Şemada, “Hukuk Grubu”nun ise ifadelerin belirlenmesi, cezaevindeki şartların kötüleştiği konusunda ortak söylem belirlenmesi, örgütün savunma yapmakta zorlandığı suçlarda yalancı şahit bulmaya çalışması gibi eylemlerde bulunduğu aktarıldı.
Örgüte bağlı avukatların alınan talimatları iş bölümüne göre ilgililere ilettiği ve örgüt liderine geri bildirimde bulunduğu aktarılan şemada, cezaevinde olmayan örgüt üyelerinin ise propaganda ve dezenformasyon amaçlı sosyal medya hareketlerinde bulunduğu, cezaevindekilerin ve örgüt evlerinde kalanların ihtiyaçlarını giderdiği yer aldı.
Şemada, örgütün “İstanbul Grubu”nun ise yurt dışı örgüt üyeleri üzerinden sağlanan maddi kaynakların finansal yönetimini sağladığı, üyelerin barınma ihtiyacını giderdiği ve örgüt üyelerini denetlediği kaydedildi.

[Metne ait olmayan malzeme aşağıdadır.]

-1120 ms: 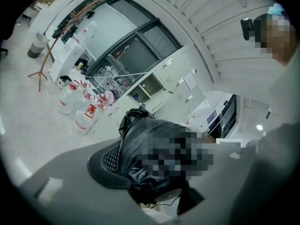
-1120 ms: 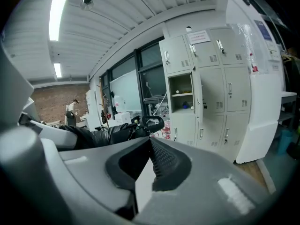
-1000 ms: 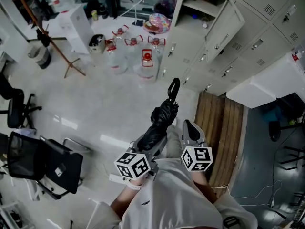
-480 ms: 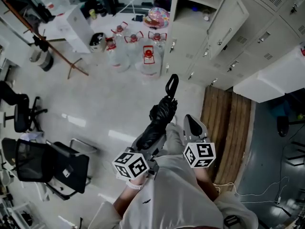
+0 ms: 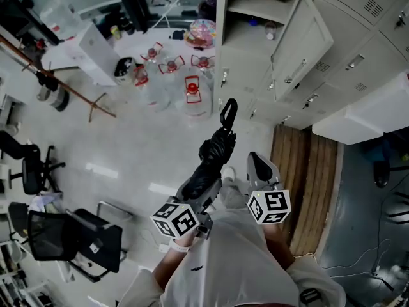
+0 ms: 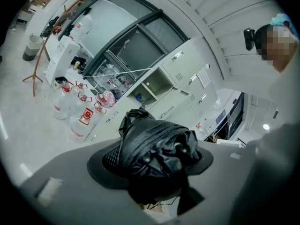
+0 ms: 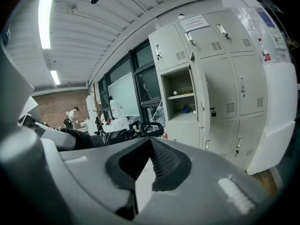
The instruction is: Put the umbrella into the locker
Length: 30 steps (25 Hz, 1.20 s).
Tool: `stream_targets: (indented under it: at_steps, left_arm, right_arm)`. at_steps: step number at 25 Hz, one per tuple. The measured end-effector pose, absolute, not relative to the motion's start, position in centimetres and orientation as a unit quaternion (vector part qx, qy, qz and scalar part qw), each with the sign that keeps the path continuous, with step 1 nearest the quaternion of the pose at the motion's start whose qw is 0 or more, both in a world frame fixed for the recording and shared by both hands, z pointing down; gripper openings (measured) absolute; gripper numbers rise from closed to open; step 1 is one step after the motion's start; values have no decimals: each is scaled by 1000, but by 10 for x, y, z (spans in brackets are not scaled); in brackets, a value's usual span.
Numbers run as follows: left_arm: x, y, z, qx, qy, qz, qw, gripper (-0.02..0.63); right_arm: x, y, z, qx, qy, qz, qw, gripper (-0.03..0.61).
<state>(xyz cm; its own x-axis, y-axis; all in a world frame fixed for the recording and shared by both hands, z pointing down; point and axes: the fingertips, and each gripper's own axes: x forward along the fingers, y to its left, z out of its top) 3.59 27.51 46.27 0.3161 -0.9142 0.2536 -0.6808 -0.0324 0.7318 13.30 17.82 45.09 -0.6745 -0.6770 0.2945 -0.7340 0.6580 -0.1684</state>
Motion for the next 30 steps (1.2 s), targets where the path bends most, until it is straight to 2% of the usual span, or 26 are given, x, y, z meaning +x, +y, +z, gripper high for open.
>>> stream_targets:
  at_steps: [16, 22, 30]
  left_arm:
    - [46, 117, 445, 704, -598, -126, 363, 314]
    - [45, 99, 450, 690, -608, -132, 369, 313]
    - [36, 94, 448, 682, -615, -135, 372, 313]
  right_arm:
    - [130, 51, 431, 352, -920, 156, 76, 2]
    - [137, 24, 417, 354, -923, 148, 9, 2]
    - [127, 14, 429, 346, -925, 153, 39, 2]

İkinci şemada isimlere yer verildi
Örgütün yapısıyla ilgili ikinci şemada ise örgütün en tepesinde tutuklu bulunan elebaşı Oktar’ın ismi yer alırken, altında da Meltem Daban ve Ferhunde Eda Babuna’nın ismine yer verildi.
Meltem Daban’a bağlı “Hukuk Grubu”nda 7 avukat bulunurken, Ferhunda Eda Babuna’ya bağlı Sosyal Medya Grubu’nda ise 9 şüpheli yer aldı.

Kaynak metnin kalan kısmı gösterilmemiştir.